■ Work required
Which lines of the data below contain "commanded"? Please show them all.

■ Supplied material
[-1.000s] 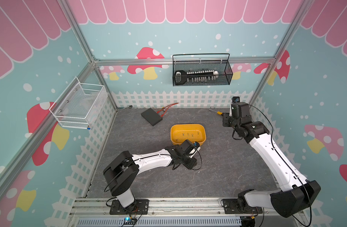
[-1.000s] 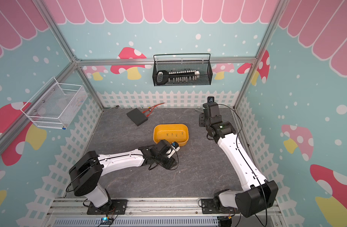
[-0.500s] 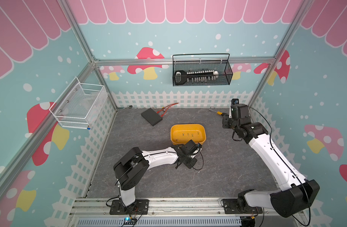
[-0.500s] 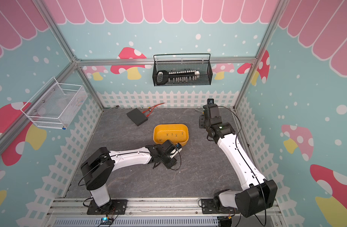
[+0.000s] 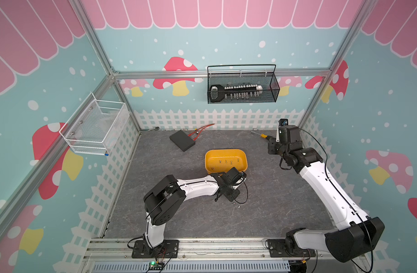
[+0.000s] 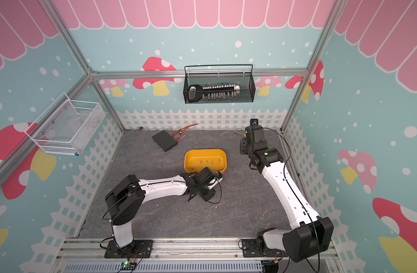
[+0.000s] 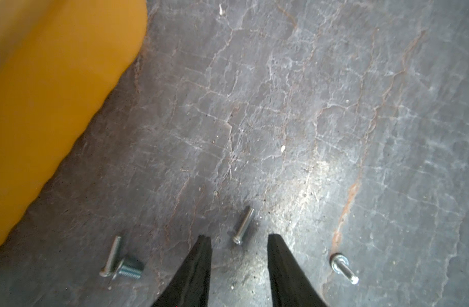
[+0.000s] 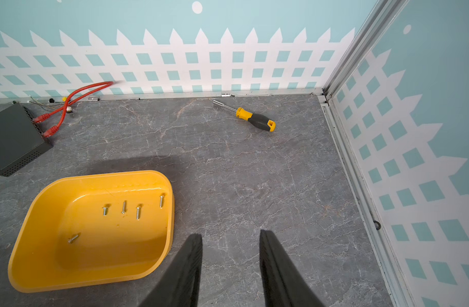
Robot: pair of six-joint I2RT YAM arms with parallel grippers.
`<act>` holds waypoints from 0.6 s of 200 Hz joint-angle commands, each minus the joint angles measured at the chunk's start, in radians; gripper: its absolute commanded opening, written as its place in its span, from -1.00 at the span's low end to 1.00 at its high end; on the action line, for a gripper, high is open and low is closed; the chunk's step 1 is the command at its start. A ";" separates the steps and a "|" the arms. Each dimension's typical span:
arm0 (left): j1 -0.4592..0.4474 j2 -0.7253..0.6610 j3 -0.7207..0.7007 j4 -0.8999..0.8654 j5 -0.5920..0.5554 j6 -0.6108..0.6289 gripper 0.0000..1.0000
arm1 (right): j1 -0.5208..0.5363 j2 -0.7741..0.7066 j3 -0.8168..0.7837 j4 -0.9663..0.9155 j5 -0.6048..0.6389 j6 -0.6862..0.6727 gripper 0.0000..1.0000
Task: Put the screws on the desktop into the storage box
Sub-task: Pick up the screw from the center of the board.
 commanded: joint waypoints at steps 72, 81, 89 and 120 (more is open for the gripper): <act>-0.028 0.050 0.009 -0.014 -0.039 0.016 -0.44 | -0.016 -0.028 -0.032 0.030 -0.015 -0.005 -0.17; -0.030 0.052 0.008 -0.015 -0.043 0.016 -0.47 | -0.017 -0.029 -0.034 0.030 -0.014 -0.005 -0.16; -0.030 0.056 0.008 -0.015 -0.047 0.016 -0.49 | -0.017 -0.032 -0.037 0.029 -0.013 -0.005 -0.16; -0.036 0.067 0.013 -0.020 -0.053 0.016 -0.62 | -0.021 -0.035 -0.041 0.031 -0.014 -0.005 -0.16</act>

■ Output below
`<act>` holds waypoints from 0.6 s of 200 Hz joint-angle commands, each minus the joint angles measured at the chunk's start, in radians; gripper: its absolute commanded opening, written as its place in its span, from -1.00 at the span's low end to 1.00 at its high end; on the action line, for a gripper, high is open and low is closed; the chunk's step 1 is the command at its start. A ";" separates the steps and a "|" the arms. Each dimension's typical span:
 commanded: joint waypoints at steps 72, 81, 89 and 120 (more is open for the gripper): <act>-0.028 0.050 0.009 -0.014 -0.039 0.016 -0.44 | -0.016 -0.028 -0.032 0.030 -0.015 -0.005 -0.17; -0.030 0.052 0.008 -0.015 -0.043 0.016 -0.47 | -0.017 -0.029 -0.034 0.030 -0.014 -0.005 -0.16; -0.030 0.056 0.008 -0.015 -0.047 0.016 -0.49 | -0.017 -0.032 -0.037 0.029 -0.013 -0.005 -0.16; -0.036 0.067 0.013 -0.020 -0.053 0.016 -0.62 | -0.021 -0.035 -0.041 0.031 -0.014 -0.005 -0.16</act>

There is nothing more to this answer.